Work request: From the listing below, copy only the lines from the line that contains "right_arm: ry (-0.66" to the line that contains "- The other", counting those two lines as part of the copy.
===
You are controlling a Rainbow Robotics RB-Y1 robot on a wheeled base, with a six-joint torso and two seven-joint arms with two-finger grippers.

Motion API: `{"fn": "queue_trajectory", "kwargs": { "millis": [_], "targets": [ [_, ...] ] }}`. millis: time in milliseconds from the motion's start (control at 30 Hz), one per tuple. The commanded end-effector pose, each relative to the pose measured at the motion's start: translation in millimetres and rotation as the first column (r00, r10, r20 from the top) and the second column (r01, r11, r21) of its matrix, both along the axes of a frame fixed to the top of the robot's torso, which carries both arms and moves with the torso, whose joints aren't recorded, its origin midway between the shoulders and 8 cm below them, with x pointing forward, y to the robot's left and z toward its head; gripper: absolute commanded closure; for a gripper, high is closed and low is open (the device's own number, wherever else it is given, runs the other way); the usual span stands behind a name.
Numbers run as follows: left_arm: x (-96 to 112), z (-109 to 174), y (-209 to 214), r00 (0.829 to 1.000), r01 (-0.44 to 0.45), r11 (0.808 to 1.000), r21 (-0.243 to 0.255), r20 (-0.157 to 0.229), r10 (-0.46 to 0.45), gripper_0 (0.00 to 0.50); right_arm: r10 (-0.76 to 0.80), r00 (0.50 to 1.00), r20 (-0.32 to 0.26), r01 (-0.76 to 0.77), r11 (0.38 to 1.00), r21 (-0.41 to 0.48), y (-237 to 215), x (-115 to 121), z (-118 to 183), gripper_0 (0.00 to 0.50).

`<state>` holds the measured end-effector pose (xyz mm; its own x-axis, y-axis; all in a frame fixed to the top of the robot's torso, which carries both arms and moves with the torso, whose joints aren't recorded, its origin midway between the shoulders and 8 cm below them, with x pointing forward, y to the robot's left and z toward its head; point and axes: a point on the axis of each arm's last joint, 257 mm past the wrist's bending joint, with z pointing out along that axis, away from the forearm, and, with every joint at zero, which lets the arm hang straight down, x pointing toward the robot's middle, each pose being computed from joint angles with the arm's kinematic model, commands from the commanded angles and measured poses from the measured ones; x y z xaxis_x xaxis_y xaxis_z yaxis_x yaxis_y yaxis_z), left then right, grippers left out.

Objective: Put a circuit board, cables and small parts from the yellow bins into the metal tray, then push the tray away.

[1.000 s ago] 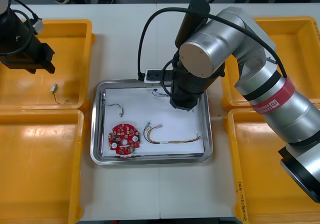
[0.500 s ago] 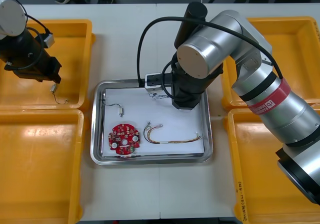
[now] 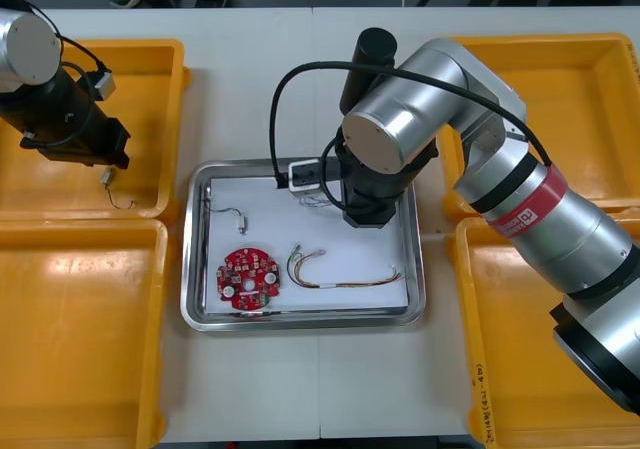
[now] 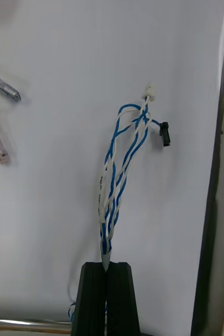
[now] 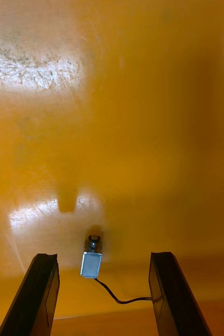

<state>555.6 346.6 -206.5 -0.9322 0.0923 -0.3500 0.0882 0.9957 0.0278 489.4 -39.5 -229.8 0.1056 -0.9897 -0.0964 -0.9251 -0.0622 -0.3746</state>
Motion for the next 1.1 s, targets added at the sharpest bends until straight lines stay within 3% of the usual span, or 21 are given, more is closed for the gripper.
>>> {"fn": "queue_trajectory", "kwargs": {
  "millis": [33, 733, 800, 933, 967, 1000, 1033, 1100],
  "targets": [
    [2.7, 1.3, 7.1, 1.0, 0.014, 1.0, 0.01, 0.022, -0.014, 0.004, 0.075, 0.997, 0.014, -0.075, 0.997, -0.01, 17.2, -2.6, 1.4, 0.5],
    [-6.6, -32.3, 11.1, 1.0, 0.006, 1.0, 0.014, 0.004, -0.006, 0.021, 0.096, 0.995, -0.017, -0.096, 0.995, 0.0, 24.5, -13.0, -4.7, 0.5],
    [-7.7, -37.6, 10.7, 1.0, 0.003, 1.0, 0.014, -0.001, -0.003, 0.025, 0.095, 0.995, -0.017, -0.095, 0.995, 0.0, 24.5, -13.0, -4.7, 0.425],
    [-7.8, -48.5, 7.6, 1.0, -0.006, 1.0, 0.006, -0.01, 0.006, 0.041, 0.09, 0.996, -0.013, -0.09, 0.996, -0.002, 23.5, -11.8, -4.5, 0.218],
    [-7.5, -50.2, 6.3, 1.0, -0.007, 1.0, 0.004, -0.011, 0.007, 0.046, 0.089, 0.996, -0.012, -0.089, 0.996, -0.003, 23.3, -11.5, -4.4, 0.183],
    [-5.9, -52.7, 7.1, 1.0, -0.01, 1.0, 0.003, -0.007, 0.01, 0.059, 0.088, 0.996, -0.013, -0.088, 0.996, -0.002, 23.5, -11.8, -4.5, 0.183],
    [-4.7, -52.6, 6.7, 1.0, -0.011, 1.0, 0.003, -0.002, 0.011, 0.066, 0.087, 0.996, -0.012, -0.087, 0.996, -0.001, 23.8, -11.5, -3.8, 0.079],
    [-5.1, -53.3, 7.4, 1.0, -0.011, 1.0, 0.007, -0.004, 0.011, 0.086, 0.086, 0.996, -0.014, -0.086, 0.996, -0.001, 23.5, -11.8, -4.5, 0.042]
  ]
}}
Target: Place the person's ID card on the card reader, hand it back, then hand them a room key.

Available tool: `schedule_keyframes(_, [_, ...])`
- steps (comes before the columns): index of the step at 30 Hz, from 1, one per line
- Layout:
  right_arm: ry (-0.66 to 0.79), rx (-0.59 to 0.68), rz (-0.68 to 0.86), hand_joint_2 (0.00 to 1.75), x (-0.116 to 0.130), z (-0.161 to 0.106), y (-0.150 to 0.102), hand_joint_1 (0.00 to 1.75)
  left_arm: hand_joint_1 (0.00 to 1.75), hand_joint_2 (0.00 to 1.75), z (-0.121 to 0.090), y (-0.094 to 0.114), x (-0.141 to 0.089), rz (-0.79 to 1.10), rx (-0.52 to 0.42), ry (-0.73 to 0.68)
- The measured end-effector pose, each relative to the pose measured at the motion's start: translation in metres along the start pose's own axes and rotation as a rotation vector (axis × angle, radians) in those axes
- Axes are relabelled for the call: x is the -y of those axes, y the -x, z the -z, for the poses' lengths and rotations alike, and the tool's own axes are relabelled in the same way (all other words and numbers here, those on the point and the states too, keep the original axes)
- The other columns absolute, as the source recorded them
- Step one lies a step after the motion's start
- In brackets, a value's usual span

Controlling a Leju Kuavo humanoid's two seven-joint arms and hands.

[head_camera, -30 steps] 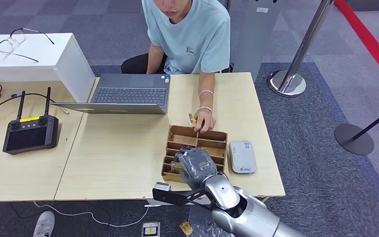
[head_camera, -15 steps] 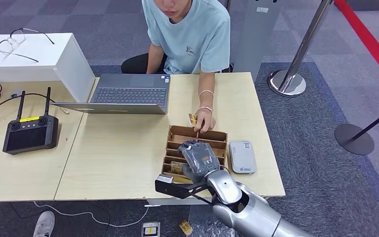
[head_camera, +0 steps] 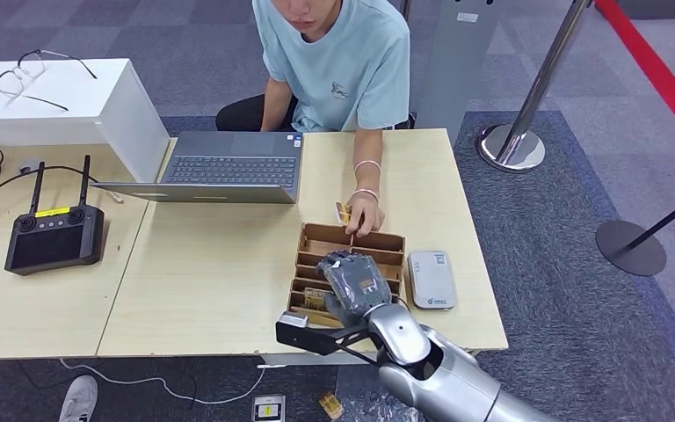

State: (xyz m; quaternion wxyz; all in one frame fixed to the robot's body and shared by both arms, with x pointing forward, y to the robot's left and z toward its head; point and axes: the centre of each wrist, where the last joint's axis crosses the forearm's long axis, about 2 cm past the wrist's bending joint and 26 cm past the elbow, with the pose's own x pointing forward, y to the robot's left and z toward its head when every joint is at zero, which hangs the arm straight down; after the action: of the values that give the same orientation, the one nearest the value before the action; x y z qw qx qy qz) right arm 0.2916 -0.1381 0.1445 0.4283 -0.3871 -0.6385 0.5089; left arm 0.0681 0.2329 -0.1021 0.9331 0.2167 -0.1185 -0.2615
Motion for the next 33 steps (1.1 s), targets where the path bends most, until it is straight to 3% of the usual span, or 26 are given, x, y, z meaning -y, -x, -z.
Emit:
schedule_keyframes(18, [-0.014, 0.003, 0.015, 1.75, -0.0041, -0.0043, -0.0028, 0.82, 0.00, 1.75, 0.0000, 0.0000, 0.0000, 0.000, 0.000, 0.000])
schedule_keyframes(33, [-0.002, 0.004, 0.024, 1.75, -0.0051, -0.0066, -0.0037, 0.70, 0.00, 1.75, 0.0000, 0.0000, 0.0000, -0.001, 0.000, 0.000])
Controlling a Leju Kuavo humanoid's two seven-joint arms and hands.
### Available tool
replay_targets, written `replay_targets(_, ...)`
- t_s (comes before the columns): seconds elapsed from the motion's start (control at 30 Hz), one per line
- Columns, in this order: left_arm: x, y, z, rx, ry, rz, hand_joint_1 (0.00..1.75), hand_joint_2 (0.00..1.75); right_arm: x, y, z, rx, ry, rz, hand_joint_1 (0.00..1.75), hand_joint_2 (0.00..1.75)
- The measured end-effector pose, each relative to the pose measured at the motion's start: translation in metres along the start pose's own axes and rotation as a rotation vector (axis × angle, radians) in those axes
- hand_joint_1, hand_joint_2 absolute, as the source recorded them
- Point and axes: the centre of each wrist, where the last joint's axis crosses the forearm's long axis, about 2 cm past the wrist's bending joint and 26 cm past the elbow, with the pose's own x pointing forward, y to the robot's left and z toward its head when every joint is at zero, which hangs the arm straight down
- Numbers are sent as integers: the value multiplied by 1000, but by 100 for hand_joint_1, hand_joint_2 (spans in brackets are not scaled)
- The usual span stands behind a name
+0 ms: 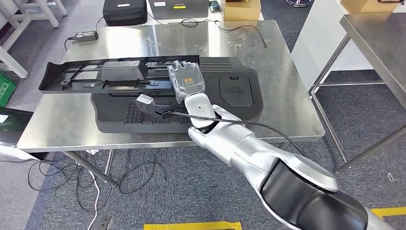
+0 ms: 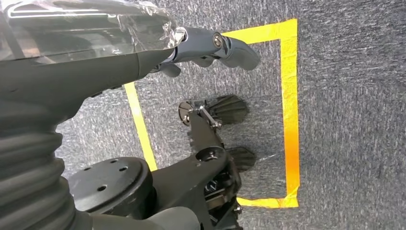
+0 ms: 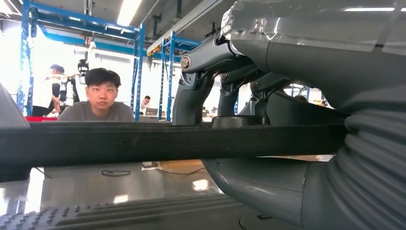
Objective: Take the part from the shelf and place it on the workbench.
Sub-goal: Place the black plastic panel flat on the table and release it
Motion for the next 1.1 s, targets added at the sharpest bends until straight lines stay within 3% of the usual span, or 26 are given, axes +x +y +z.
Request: replay_targets(1.1, -1, -1, 0, -4, -2, 3, 0, 175, -3, -2, -2, -4, 3, -5, 175, 175)
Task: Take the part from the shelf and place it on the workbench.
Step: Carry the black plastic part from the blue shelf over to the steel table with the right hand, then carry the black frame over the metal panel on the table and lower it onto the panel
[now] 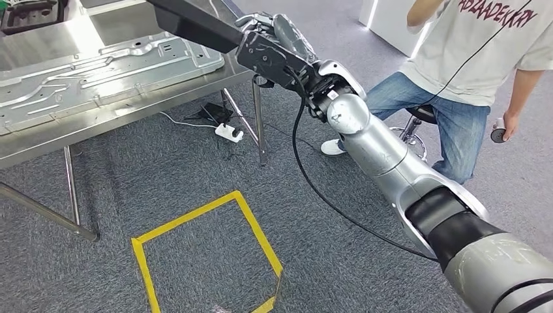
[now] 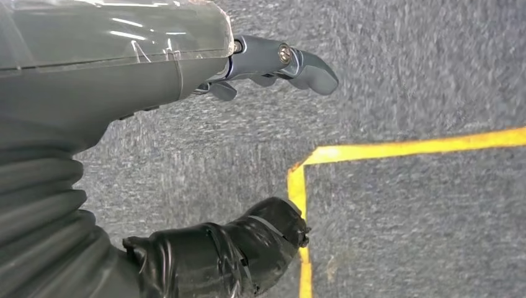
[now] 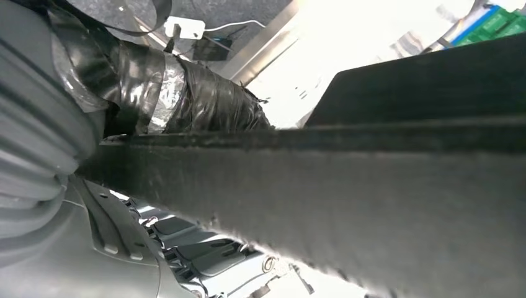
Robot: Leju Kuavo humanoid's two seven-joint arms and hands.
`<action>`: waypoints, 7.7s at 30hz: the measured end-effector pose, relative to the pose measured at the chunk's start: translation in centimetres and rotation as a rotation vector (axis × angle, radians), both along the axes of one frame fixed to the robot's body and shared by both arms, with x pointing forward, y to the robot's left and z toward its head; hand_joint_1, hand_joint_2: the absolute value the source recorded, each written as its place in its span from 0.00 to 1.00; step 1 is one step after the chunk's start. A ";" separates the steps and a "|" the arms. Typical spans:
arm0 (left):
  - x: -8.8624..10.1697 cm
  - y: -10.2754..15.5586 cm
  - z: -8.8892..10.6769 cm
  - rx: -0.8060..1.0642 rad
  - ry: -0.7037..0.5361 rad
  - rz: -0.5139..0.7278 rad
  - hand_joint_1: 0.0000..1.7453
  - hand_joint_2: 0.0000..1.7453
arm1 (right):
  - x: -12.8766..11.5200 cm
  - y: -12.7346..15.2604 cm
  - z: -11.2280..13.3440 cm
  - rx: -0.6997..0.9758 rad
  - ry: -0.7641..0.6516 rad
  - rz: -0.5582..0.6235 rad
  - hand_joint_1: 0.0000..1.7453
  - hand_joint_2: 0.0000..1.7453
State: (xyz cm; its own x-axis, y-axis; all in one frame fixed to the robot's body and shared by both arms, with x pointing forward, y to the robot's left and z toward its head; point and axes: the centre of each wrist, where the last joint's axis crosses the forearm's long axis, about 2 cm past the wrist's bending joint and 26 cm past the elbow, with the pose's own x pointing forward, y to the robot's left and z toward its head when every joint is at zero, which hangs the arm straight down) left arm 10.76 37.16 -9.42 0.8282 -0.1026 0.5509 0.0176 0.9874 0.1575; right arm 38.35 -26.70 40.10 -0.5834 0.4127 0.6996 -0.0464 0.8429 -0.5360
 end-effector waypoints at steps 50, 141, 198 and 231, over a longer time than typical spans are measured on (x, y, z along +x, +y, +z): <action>0.5 0.1 0.1 -0.001 -0.009 -0.004 0.00 1.00 | 0.0 -0.1 -0.2 -0.007 0.010 -0.010 1.00 1.00; 0.3 0.2 0.1 0.001 0.001 -0.004 0.00 1.00 | 0.0 -0.1 -0.4 -0.034 0.020 -0.017 1.00 1.00; 0.8 0.9 0.3 0.019 0.017 -0.016 0.00 1.00 | 4.9 -4.4 -9.3 -0.660 0.302 -0.397 1.00 1.00; 0.1 1.1 0.2 -0.055 0.004 -0.006 0.00 1.00 | 4.2 -10.6 -17.7 -0.752 0.524 -0.551 1.00 1.00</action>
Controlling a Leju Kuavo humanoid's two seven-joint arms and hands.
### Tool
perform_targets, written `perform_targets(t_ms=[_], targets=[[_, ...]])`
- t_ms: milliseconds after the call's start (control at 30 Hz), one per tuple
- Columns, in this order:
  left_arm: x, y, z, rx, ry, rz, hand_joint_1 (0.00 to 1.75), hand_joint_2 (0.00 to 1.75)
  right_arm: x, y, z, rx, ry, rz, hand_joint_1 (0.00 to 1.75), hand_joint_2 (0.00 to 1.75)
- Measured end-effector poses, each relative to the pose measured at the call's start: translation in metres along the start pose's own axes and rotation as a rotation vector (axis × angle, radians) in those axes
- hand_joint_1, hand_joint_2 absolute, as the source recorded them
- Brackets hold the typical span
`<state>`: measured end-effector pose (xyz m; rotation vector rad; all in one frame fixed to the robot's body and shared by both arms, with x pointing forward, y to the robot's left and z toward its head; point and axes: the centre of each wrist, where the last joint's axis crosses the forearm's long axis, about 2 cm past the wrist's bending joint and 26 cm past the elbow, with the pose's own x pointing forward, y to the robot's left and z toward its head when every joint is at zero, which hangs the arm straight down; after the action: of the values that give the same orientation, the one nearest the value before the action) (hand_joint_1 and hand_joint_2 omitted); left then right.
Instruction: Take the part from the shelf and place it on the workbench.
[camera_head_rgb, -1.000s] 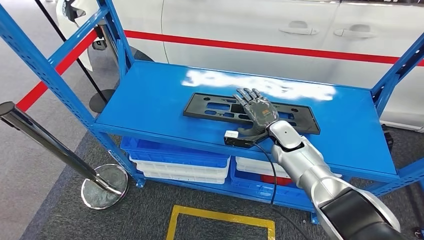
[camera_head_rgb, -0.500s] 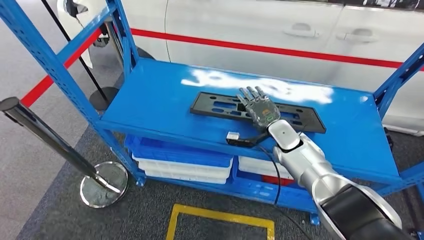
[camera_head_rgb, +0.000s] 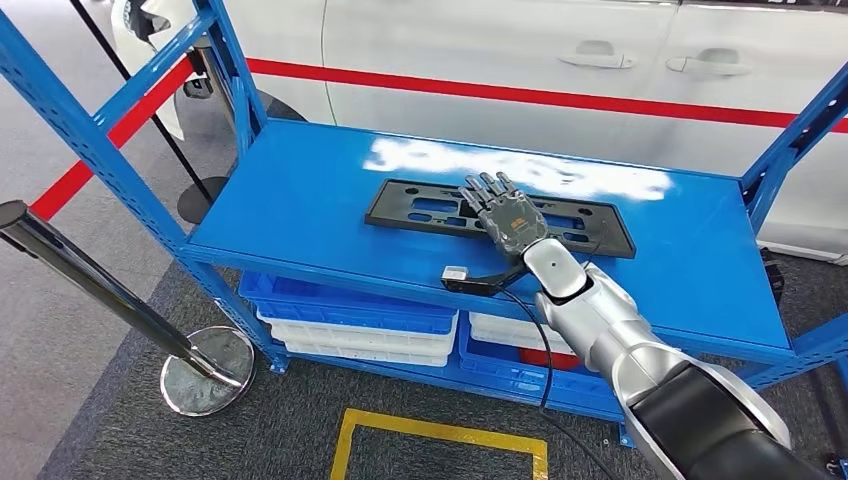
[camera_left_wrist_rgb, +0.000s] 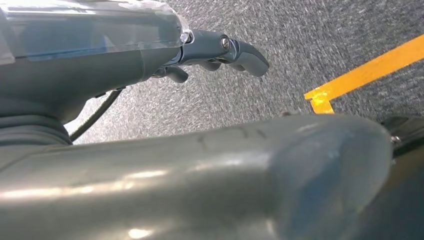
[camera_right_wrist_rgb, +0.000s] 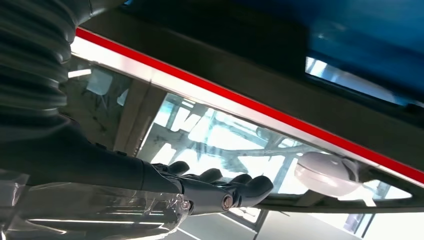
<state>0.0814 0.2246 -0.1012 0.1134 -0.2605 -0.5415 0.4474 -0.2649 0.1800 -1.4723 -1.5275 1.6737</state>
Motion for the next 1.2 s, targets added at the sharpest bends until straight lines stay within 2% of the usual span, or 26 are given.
perform_targets(t_ms=[167, 400, 433, 500, 567, 633, 800, 1200], targets=[[-0.001, 0.0, 0.0, -0.001, 0.001, 0.0, 0.0, 0.0, -0.011, 0.005, 0.006, 0.016, 0.002, 0.033, 0.0, 1.75], [0.002, 0.002, 0.0, 0.006, -0.002, -0.003, 0.0, 0.0, -0.013, 0.004, 0.004, 0.063, 0.0, 0.145, 0.0, 1.75], [0.002, 0.002, 0.0, 0.006, -0.001, -0.003, 0.0, 0.0, -0.013, 0.004, 0.003, 0.074, -0.005, 0.152, 0.06, 1.75], [0.002, 0.002, 0.0, 0.007, 0.001, 0.0, 0.0, 0.0, -0.014, 0.003, 0.002, 0.086, -0.013, 0.156, 0.69, 1.75], [0.002, 0.002, 0.0, 0.007, 0.0, 0.003, 0.0, 0.0, -0.012, 0.001, 0.0, 0.091, -0.024, 0.151, 1.44, 1.75], [0.002, 0.002, 0.0, 0.007, 0.0, 0.004, 0.0, 0.0, -0.008, 0.001, -0.002, 0.096, -0.041, 0.144, 1.62, 1.75], [0.002, 0.002, 0.0, 0.007, -0.001, 0.001, 0.0, 0.0, -0.004, 0.0, -0.003, 0.088, -0.08, 0.13, 1.61, 1.75], [0.002, 0.002, 0.0, 0.008, -0.002, -0.006, 0.0, 0.0, -0.004, -0.006, -0.007, 0.05, -0.079, 0.131, 1.65, 1.75]])
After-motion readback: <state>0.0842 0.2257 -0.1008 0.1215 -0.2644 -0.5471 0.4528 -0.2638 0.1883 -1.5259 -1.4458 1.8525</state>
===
Your solution:
  right_arm: ry (-0.66 to 0.79), rx (-0.59 to 0.68), rz (-0.68 to 0.86), hand_joint_2 (0.00 to 1.75), x (-0.116 to 0.130), z (-0.161 to 0.106), y (-0.150 to 0.102), hand_joint_1 (0.00 to 1.75)
  left_arm: hand_joint_1 (0.00 to 1.75), hand_joint_2 (0.00 to 1.75), z (-0.121 to 0.090), y (-0.094 to 0.114), x (-0.141 to 0.089), rz (-0.79 to 1.10), rx (-0.52 to 0.42), ry (-0.73 to 0.68)
- The measured end-effector pose, each relative to the pose measured at the motion's start: translation in metres along the start pose's own axes and rotation as a rotation vector (axis × angle, radians) in those axes
- Axes are relabelled for the call: x is the -y of those axes, y the -x, z the -z, for the poses' lengths and rotations alike, and the tool's own axes are relabelled in the same way (all other words and numbers here, those on the point and the states too, keep the original axes)
- The other columns absolute, as the source recorded them

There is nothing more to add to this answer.